In an industry report he called a “health check” on AI stocks, Pierre Ferragu, an analyst at New Street Research, lowered Nvidia shares NVDA, -1.91% from “buy” to “neutral.” Eight of the 62 analysts that FactSet follows now have neutral or similar opinions on Nvidia’s stock.
Ferragu thinks that “upside will only materialise in a bull case, in which the outlook beyond 2025 increases materially,” but he doesn’t think that this will happen yet.
He says that most predictions say that sales of graphics processing units will grow by 35% by 2025.
“The quality of the franchise is still there, though, and we would buy it again, but only if it was on long-term sale,” Ferragu wrote.
In the early hours of Friday morning, Nvidia stock was down 1.3%. The stock had dropped 6.5% since June 18, when it hit an all-time high of $135.58. Ferragu thinks the shares should be worth $135.
“Nvidia is still the best brand for AI data centres, but near-term expectations and the stock’s price make it worth being more cautious,” Ferragu wrote.

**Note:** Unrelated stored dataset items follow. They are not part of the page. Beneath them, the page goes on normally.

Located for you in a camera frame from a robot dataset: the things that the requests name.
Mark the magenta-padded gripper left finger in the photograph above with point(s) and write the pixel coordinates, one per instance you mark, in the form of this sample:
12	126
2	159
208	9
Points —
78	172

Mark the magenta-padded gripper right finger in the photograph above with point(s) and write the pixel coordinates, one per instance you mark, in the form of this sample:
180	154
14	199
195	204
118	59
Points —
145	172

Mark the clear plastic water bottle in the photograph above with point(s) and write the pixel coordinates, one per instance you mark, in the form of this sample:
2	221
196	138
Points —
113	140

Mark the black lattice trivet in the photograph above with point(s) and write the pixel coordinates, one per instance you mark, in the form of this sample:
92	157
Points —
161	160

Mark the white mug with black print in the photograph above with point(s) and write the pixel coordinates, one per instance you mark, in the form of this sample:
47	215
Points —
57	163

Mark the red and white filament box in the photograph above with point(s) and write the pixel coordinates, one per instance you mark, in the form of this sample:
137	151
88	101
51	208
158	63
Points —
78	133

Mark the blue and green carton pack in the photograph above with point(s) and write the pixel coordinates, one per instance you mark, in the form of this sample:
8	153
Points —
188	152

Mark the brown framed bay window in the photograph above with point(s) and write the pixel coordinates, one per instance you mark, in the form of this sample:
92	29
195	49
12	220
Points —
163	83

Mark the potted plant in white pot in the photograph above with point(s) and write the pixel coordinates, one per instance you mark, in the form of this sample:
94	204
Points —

The other AI stocks he covers are still getting his attention, especially shares of Advanced Micro Devices Inc. AMD, +4.88% and Taiwan Semiconductor Manufacturing Co. Ltd. TSM, +0.82% 2330. Agu said that both stocks have “strong upside in both our base and high scenarios.”
He thinks AMD’s stock is worth 35 times what he thinks it will earn per share in 2027, which is $10. That means the price should reach $345 in 2026. Ferragu, on the other hand, wants it to reach $235 in 12 months, which is 38% higher than where it is now.
In terms of Taiwan Semiconductor, he thinks the price will reach NT$1,470 in 2026 and NT$1,200 in one year. The 12-month goal means that prices will go up about 19% from where they are now.
For the first time since early 2023, when he said that AI hardware spending would slow down, Ferragu said that he sees “expectations for AI semis aligned with capacity planning in the supply chain” and also “aligned with the expansion of demand beyond hyperscalers.”
“We still see very strong growth ahead and upside potential in most names we cover,” Ferragu wrote. “This doesn’t mean the end of the trend.” “However, it does mean that investors need to be more selective about the trends they follow.”